Rangers Make Major Drug Bust; Break Middle Georgia Theft Ring
Two recent enforcement cases made by Georgia DNR Law Enforcement Rangers underscore how varied their line of work is. Rangers recently made a major drug bust in Ben Hill County and shut down a significant theft operation in middle Georgia.
On March 18, DNR Law Enforcement Cpl. John Stokes was on patrol ahead of turkey season in Ben Hill County when he made what is reportedly the biggest single drug case in the county’s history.
“I was heading down to the Ocmulgee River on an old road off of Hwy 182,” said John. “When I was about halfway in, I came around a corner and about 80 or 100 yards ahead of me was a man in camouflage walking away from me. I started to just ease up behind him, he turned around and saw the truck and took off running.
“I drove up to where he had gone into the woods and ran him down. We had gone maybe 125 yards when he tripped and fell down.”
The individual had been carrying a camouflaged duffel bag, which he dropped when he fell.
“I told him to put his hands behind him so I could cuff him, but when I turned to look for my cuffs, he jumped up and ran.
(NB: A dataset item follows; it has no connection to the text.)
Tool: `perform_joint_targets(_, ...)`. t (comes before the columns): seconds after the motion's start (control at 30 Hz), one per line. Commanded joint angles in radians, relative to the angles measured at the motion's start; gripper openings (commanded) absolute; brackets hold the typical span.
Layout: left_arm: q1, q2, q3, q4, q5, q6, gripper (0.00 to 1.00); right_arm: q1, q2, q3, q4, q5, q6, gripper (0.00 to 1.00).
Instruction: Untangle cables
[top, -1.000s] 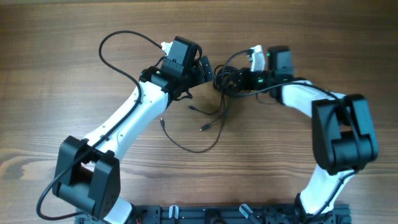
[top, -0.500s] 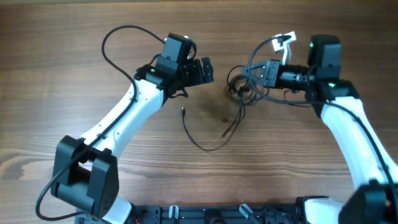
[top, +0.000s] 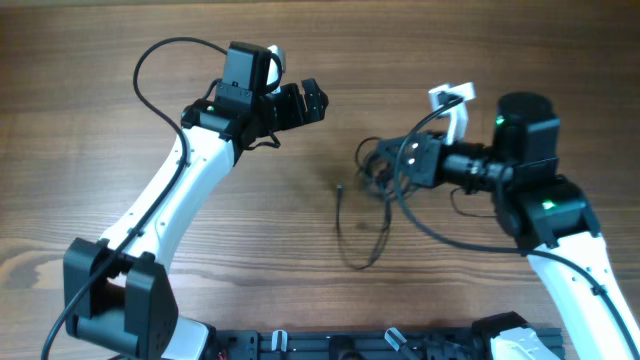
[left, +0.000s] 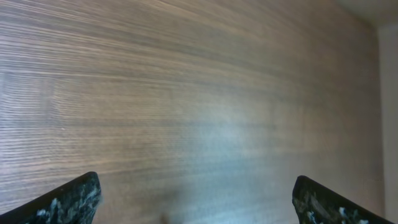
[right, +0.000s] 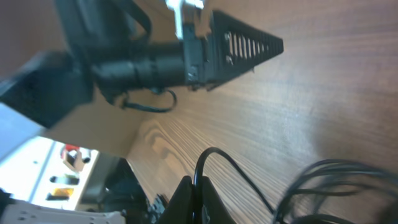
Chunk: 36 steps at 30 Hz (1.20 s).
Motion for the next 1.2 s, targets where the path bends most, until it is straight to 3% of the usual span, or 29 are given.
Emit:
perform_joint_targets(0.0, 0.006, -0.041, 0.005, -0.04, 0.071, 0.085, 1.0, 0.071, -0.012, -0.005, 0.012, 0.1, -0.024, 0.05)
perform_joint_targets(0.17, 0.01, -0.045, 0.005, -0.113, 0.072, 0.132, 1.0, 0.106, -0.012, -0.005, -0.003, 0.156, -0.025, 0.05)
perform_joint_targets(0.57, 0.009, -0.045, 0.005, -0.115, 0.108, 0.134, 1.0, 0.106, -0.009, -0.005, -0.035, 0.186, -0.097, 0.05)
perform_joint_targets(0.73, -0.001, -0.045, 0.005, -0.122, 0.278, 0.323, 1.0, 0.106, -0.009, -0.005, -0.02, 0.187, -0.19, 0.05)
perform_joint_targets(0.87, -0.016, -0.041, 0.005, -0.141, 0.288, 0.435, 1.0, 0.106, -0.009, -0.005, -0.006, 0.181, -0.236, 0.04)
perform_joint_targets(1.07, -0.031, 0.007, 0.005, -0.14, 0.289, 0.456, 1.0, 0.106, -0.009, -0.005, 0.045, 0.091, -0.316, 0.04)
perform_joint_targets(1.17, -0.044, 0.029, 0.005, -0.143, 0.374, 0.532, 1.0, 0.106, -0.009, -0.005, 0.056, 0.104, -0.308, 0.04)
We ran another 100 yards or so before I could catch him,” said Cpl. Stokes.
This time, Cpl. Stokes tackled the man and successfully handcuffed him.
The man had good reason to run. When he had been secured, Cpl. Stokes recovered the duffel bag and found two bales containing 23 pounds of marijuana wrapped in plastic. The duffel bag also contained several 1-gallon Ziploc bags.
“I think what he was doing was going to hide his stash,” said Cpl. Stokes. “Then when someone came by his house to buy some dope, he would go back in the woods and get as much as they wanted.”
According to Cpl. Stokes, the individual, identified as Ralph K. Sumner of Fitzgerald, was already on probation for possession. He was turned over to the Georgia Drug Task Force and was scheduled to go before a magistrate on charges of trafficking and obstruction of an officer.
DNR rangers also recently broke a theft operation that was hitting middle Georgia lakes and hunting clubs.
On March 31, a lake-front property owner on Lake Sinclair saw someone on their dock and reported it. Ranger First Class Bubba Lynn Stanford went to the lake but found no suspect.
Ranger Chad Welch went by the Putnam County Sheriff’s office to pick up several incident reports about the rash of thefts taking place in the area.
“We looked at the incident reports, and it looked like every time he was hitting it was usually between midnight and 3 a.m. on the weekends,” said Ranger Welch. “Ranger Stanford and I decided to meet at 1 a.m. Sunday morning to get out on the lake.”
The first boat they stopped was at Airport Island near the Sinclair dam.
“The first boat we stopped turned out to be who we were looking for,” said Ranger Welch. “He had his 14-year-old and his 16-year-old in the boat with him, both fully dressed in camouflage, and they were in a camouflaged boat. They were about 30 minutes from where they had put in, supposedly to go fishing, and they had only two fishing poles for three of them. They had two big tool boxes and a 36-inch long set of bolt cutters in the boat.”
The adult was Joel Arnett of Upper River Road in Jones County.
“They claimed to be catfishing, but they didn’t even have a tackle box,” said RFC Stanford. “It didn’t take a brain surgeon to figure out they weren’t on the lake to fish.”
Arnett was cited for having insufficient personal-flotation devices (PDF) and released — with a loaned PDF — but the rangers radioed the Putnam County Sheriff’s department to meet Arnett at the ramp, where he was confronted about the thefts. Arnett denied any violation and invited them to inspect his property in Jones County.
When Arnett’s property was searched the next day, officers found nine four-wheelers, four boats, eight outboard motors, eight firearms, 40 deer stands, several compound bows, 150 fishing rods, numerous tackle boxes, more than 100 gas cans, construction tools, and a large amount of hunting, camping and fishing equipment. By Monday afternoon, the investigation confirmed that some of the items had been stolen.
Arnett, meanwhile, went on the run and was not picked up until several days later.
“Many of these stands are believed to have been stolen on Piedmont Refuge during the deer hunts,” said RFC Stanford. “I imagine some of them were taken from hunting camps and out of the beds of pickup trucks also. A few of the stands, as well as some of the other equipment, do have names or initials on them.”